Data below:
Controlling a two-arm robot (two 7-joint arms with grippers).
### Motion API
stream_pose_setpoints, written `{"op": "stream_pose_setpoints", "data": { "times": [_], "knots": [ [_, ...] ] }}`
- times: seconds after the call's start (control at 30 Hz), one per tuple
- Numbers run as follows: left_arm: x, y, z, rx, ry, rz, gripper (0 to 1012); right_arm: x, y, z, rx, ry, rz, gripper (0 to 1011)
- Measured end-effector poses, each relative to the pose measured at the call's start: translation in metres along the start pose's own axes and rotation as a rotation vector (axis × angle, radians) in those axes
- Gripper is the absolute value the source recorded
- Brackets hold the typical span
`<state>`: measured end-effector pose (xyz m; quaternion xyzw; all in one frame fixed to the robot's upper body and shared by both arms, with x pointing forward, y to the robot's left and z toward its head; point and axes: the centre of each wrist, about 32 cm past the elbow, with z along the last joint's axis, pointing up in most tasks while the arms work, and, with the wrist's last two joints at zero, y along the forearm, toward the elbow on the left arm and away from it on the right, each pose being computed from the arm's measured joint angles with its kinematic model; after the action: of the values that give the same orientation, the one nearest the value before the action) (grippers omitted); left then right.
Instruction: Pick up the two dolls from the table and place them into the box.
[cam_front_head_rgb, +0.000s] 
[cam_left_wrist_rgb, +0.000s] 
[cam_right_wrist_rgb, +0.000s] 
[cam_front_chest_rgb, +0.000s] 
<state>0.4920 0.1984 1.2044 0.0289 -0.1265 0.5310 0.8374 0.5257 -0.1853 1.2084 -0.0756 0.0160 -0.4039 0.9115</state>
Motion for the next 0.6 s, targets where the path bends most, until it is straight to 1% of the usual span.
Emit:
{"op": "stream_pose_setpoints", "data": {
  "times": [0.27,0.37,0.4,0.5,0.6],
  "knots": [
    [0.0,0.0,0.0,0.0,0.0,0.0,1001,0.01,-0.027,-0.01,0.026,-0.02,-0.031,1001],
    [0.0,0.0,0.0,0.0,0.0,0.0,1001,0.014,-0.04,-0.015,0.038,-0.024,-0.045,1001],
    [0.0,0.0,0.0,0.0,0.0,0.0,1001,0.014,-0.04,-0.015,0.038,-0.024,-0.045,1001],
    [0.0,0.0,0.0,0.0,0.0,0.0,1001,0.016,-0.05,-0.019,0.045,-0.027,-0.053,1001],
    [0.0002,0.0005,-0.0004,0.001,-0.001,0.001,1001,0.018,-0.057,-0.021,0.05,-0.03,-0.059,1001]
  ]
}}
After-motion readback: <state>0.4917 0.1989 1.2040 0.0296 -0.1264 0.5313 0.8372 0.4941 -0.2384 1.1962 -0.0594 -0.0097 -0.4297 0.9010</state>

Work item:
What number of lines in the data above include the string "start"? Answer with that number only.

Output below:
2